This 14,267-foot Front Range peak is usually climbed in conjunction with neighboring Grays Peak, which together make one of the most popular twofer 14er hikes in Colorado. The trails for both split off at the saddle at 13,200 feet, so you can choose which to climb first. Many people hike Grays first and then Torreys and make a loop down Kelso Ridge, which involves some fun class 3 scrambling and hair-raising exposure.
Having summited Grays Peak via an alternate route, from Chihuahua Gulch, we joined the usual crowds on top of Torreys and decided, with no beforehand research, to make a loop by descending the west ridge, which eventually leads to Loveland Pass. It wasn’t the wisest decision, as we left that trail and scrambled down an unending boulder field, hoping there were no cliffs between us and the valley where we’d left our tent.
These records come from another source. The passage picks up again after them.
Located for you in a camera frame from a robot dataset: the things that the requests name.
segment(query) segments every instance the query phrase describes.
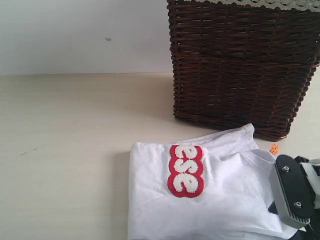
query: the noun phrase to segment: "lace trim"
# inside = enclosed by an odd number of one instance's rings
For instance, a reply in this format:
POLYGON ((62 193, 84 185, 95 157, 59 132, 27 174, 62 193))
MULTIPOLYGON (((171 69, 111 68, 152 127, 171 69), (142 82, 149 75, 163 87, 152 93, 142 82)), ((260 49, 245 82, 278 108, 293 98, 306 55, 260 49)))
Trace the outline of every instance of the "lace trim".
POLYGON ((268 9, 280 8, 281 10, 296 9, 299 11, 310 10, 320 13, 320 0, 196 0, 197 2, 209 1, 211 3, 250 5, 252 7, 265 6, 268 9))

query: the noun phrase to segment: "wicker basket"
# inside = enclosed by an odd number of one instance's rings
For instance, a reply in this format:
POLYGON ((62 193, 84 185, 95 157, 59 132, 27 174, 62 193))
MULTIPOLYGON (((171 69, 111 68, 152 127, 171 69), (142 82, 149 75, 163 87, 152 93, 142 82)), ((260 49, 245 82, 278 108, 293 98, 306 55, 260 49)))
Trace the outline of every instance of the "wicker basket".
POLYGON ((320 62, 320 14, 167 2, 175 117, 285 138, 320 62))

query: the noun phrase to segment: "white t-shirt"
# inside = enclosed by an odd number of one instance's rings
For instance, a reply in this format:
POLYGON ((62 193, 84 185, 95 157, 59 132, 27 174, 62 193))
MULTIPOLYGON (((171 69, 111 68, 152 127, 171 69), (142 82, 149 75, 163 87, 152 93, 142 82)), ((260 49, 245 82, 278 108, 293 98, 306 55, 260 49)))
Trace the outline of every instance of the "white t-shirt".
POLYGON ((297 230, 268 212, 275 158, 253 133, 248 124, 175 144, 135 143, 128 239, 291 238, 297 230))

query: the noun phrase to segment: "white table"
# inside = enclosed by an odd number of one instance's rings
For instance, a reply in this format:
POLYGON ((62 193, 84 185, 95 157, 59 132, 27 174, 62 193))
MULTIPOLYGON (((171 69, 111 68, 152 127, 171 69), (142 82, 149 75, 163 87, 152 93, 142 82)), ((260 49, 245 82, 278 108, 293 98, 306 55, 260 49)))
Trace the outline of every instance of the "white table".
MULTIPOLYGON (((281 154, 320 157, 319 92, 281 154)), ((0 77, 0 239, 125 240, 131 145, 214 132, 172 113, 170 73, 0 77)))

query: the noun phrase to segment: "orange tag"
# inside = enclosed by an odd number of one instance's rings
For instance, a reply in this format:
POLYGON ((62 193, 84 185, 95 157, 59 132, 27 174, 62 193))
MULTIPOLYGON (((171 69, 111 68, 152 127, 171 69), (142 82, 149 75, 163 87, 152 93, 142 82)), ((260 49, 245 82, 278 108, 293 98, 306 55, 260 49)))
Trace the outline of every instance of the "orange tag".
POLYGON ((276 144, 273 144, 269 150, 269 152, 272 153, 273 156, 277 155, 278 151, 279 151, 279 146, 276 144))
We got lucky, but the next time I decided to descend a different route than we took up, I made sure to do my research.
Kelso Ridge is a fun introduction to class 3 climbing. Consider ascending or descending Torreys via this route on your trip.
If you have a passenger car, prepare to park near I-70 and hike 3 miles up a road to the trailhead.
This mountain, along with Grays Peak, is extremely crowded on summer weekends. Do yourself a favor and hike a weekday or in the offseason.